▶ [EXERCISE] An exact copy of every entry is needed here; the images stay out.

Data extracted from a collection:
++++++++++
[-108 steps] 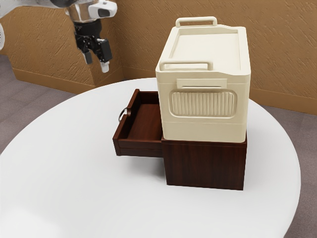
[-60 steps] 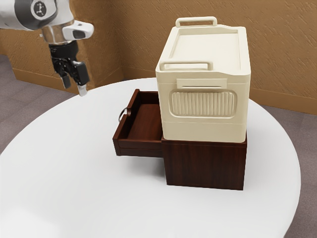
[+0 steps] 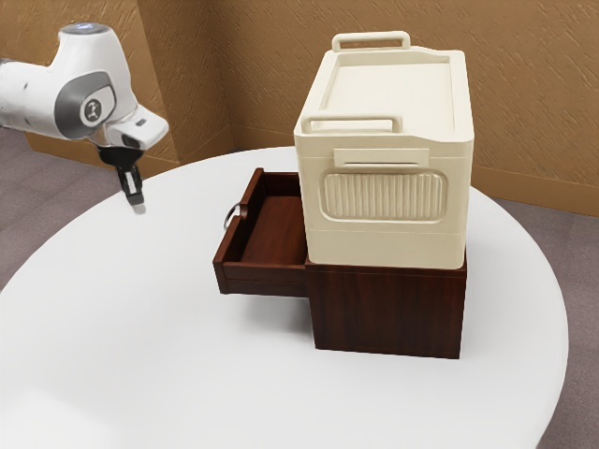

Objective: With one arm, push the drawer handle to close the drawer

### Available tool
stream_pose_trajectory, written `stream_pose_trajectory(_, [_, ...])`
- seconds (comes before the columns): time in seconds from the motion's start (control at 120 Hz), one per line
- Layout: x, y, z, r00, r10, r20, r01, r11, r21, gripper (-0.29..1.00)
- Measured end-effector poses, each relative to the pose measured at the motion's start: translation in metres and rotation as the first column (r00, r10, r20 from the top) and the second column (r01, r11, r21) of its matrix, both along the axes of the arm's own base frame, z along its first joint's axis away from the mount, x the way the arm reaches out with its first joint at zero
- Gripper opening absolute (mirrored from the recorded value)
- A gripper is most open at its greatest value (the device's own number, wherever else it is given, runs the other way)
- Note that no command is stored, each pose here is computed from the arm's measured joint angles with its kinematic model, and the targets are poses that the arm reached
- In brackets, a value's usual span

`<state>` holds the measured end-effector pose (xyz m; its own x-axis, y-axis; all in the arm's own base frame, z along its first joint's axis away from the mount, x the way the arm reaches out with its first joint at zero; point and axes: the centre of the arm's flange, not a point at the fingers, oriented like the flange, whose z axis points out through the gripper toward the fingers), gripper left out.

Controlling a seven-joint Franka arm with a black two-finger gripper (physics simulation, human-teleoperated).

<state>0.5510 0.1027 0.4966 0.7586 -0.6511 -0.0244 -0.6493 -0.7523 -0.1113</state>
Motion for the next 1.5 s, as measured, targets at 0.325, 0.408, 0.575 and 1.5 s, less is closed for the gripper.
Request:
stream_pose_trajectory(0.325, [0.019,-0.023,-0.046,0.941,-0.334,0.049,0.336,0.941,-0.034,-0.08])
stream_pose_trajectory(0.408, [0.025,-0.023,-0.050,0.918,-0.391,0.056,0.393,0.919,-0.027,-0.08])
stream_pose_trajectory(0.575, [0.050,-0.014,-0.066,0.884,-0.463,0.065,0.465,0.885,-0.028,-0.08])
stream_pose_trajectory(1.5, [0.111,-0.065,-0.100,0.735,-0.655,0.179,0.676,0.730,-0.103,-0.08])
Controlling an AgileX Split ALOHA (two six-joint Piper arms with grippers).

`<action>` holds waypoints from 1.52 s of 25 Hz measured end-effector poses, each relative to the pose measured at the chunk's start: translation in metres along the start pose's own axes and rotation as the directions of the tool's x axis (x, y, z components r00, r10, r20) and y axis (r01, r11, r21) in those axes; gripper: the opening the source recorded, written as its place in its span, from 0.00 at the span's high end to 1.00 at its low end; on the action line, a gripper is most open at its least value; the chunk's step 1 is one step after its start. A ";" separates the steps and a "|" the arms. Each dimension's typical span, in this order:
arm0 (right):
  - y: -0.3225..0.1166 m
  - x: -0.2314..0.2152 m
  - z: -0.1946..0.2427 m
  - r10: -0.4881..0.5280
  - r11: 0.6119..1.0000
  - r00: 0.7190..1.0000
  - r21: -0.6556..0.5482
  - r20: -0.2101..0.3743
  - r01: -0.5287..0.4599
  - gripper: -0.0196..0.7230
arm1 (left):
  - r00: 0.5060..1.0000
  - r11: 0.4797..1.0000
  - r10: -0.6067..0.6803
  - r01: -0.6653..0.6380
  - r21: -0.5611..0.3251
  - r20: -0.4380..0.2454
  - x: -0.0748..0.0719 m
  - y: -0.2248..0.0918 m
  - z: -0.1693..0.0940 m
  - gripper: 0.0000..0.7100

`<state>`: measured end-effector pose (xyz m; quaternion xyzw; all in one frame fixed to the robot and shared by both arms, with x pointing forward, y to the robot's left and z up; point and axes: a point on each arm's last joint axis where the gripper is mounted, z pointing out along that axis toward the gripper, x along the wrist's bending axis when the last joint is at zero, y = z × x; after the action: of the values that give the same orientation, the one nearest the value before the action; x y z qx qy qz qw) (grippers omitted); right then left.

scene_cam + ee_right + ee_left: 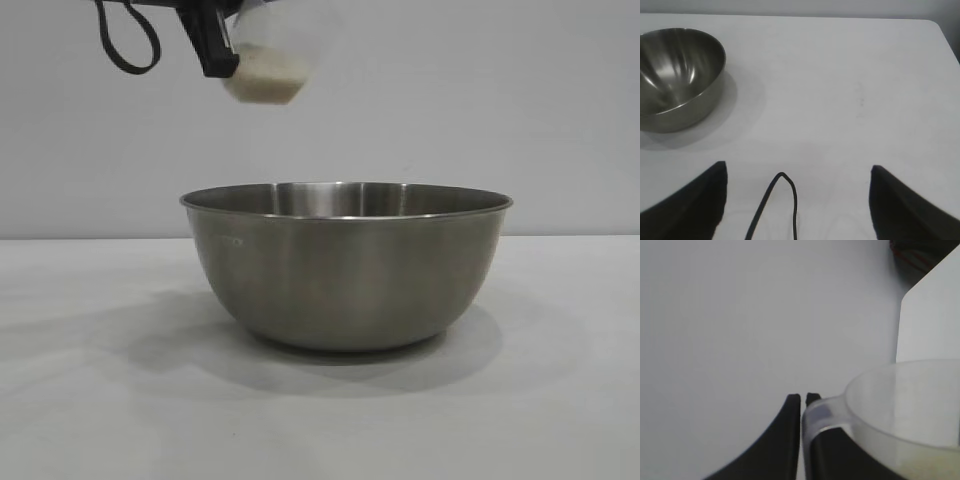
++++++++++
▶ [RESULT OF THIS TASK]
[-108 steps] 
[-60 steps] 
[+0 steps] 

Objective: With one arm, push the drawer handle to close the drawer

### Available tool
stream_pose_trajectory, written `stream_pose_trajectory(_, [_, ...])`
- seconds (comes before the columns): time in seconds from the motion's start (control at 120 Hz), one per line
- Layout: x, y, z, r00, r10, r20, r01, r11, r21, gripper (-0.29..1.00)
- Measured end-effector poses, each relative to the pose measured at the motion's start: translation in metres and rotation as the first column (r00, r10, r20 from the top) and the second column (r01, r11, r21) of its matrix, both along the axes of the arm's own base frame, z along its first joint's axis away from the mount, x the way the arm reaches out with its first joint at zero
- Gripper opening absolute (mirrored from the recorded value)
- A gripper is most open at its greatest value (the device's own number, wherever else it is given, runs the other way)
- Note that no command is stored, each pose here is computed from the arm's measured joint angles with its kinematic model, and the targets are poses that the arm reached
- In brackets, a value's usual span

`<state>` holds the measured end-effector pose (xyz m; its own x-axis, y-axis; all in the arm's own base frame, z along its first joint's axis away from the mount, x the way the arm reaches out with its first joint at zero; point and axes: the centre of the arm's flange, not a point at the fingers, oriented like the flange, whose z axis points out through the gripper toward the fingers), gripper left out.

Controlling a seven-joint Franka arm with a black two-finger gripper (physics simulation, human-teleoperated).

<state>0.5510 0.1027 0.4966 0.7586 -0.6511 -0.0244 -0.6493 -0.7523 -0.1113</state>
Motion for the next 1.5 s, as measured, targets at 0.325, 0.408, 0.575 and 1.5 s, less is closed for the gripper.
Request:
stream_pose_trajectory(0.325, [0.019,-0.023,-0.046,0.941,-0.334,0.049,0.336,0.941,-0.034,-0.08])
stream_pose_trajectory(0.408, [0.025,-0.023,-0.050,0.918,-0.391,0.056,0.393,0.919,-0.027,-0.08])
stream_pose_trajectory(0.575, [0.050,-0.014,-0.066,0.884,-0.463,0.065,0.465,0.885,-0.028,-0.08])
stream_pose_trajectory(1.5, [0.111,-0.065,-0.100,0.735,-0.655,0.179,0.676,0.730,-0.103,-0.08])
Controlling an AgileX Split ALOHA (two six-joint Piper arms with grippers).

`<action>` holds waypoints from 1.52 s of 25 Hz measured end-effector poses, each relative to the pose measured at the chunk's start: translation in metres along the start pose's own axes and rotation as the directions of the tool's x axis (x, y, z components r00, r10, r20) and y axis (r01, r11, r21) in those axes; gripper: the opening the source recorded, written as its place in its span, from 0.00 at the span's high end to 1.00 at its low end; on the action line, a gripper is most open at its least value; the chunk's step 1 is one step after its start. A ";" separates the steps and a "|" the arms. Each dimension's typical span, in this order:
arm0 (right):
  - y: -0.3225..0.1166 m
  - x: -0.2314..0.2152 m
  - z: -0.1946..0.2427 m
  - r10: -0.4881..0.5280
  - r11: 0.6119..1.0000
  - r00: 0.7190..1.0000
  - r21: -0.6556..0.5482
  - r20: -0.2101..0.3743
  - r01: -0.5287..0.4599
  - gripper: -0.0196..0.7230
arm1 (left):
  - r00: 0.5060..1.0000
  - r11: 0.4797..1.0000
  - r10: -0.6067..0.6803
  - r01: -0.6653..0.6380
  - r21: -0.5611..0.3251
  - r20: -0.4380..0.2454
  - x: -0.0748..0.0719 m
  - y: -0.2248..0.0918 m
  - z: -0.1693..0.0940 m
  - gripper: 0.0000..0.7100

`<state>`: measured end-effector pose (xyz m; quaternion xyzw; all in one frame fixed to the robot and shared by both arms, with x pointing forward, y to the robot's left and z up; point and axes: a point on each arm's last joint axis where the gripper is mounted, z pointing out along that axis toward the gripper, x along the wrist's bending axis when the last joint is at zero, y = z × x; after the action: of the values that give the same orientation, the one nearest the value before the action; x y z qx qy qz qw) (grippers omitted); right then left.

scene_cam + ee_right + ee_left: 

The response is finished.